The whole art of pretending is a staple of modern political comedy. I doubt that O’Keefe would admit to watching Jon Stewart’s “The Daily Show” and “The Colbert Report,” since conservatives view Stewart and Colbert as part of the despised liberal media, but both shows could have been a big influence on his theatrical escapades. When “The Daily Show” correspondents report a story, their segments are often set up as stings, as with a recent piece by Aasif Mandvi, who confronted the head of a Nevada union after he discovered, while interviewing men on a picket line, that the union was paying temporary workers nonunion wages to man a picket line demanding better pay from Wal-Mart.

Mandvi’s shock was almost certainly pure pretense, since “The Daily Show” clearly discovered the news long before they dispatched Mandvi to Nevada, but that sort of fiction is now built into the show’s comedy. The same goes for “The Colbert Report,” which casts Colbert as a Bill O’Reilly-style blowhard, allowing Colbert to satirize the way conservatives react to news of the day. You might also say that NPR was “Punk’d,” in memory of the Ashton Kutcher-hosted MTV series that used many of the same hidden-camera techniques seen in O’Keefe’s stings to play pranks on unsuspecting celebrities.

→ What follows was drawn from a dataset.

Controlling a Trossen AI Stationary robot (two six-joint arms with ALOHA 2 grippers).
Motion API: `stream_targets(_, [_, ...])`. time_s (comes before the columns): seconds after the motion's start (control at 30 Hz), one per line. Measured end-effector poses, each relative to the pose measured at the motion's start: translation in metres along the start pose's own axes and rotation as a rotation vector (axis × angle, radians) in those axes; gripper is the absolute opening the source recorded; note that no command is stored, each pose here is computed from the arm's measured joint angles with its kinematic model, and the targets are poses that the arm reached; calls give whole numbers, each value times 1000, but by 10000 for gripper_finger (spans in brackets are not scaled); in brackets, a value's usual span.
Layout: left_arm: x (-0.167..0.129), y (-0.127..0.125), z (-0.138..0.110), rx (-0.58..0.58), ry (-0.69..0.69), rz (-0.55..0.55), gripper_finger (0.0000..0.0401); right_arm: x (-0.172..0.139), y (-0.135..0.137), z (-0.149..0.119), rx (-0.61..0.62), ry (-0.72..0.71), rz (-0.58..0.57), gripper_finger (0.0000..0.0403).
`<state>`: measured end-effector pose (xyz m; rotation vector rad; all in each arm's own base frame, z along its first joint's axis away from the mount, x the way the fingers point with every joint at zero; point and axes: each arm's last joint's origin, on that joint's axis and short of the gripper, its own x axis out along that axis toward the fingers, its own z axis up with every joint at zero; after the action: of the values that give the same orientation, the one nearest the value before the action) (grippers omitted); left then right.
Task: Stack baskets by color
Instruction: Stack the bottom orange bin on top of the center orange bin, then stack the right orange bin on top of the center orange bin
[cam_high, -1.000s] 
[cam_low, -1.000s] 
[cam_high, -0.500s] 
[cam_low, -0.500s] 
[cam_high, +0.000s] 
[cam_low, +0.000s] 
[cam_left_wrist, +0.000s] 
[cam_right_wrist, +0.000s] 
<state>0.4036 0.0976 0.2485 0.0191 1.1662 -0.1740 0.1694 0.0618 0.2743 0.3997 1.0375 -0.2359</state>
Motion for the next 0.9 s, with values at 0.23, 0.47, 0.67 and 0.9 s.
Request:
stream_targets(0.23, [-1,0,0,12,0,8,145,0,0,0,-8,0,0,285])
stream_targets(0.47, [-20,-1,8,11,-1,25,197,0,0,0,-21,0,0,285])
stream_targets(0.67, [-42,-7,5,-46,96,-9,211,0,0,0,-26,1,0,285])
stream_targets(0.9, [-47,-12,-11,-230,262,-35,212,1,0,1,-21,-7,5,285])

There has been a lot of hand-wringing in media circles over the ethics of O’Keefe’s work, with all sorts of old-school journalists dinging him for using deception to get his scoops. Even though the damage is already done, his NPR story has taken some lumps, most surprisingly by Glenn Beck’s website, the Blaze, which revealed that O’Keefe, as he has done before, took the NPR fundraiser’s remarks out of context, using deceptive editing.

But why has the mainstream media treated O’Keefe’s provocative pranks as major news stories? After all, when Ali G and Borat used almost exactly the same technique to embarrass people, it was treated as clever satire. It just goes to show, as Jon Stewart has often said, that there’s little difference between real news and fake news anymore.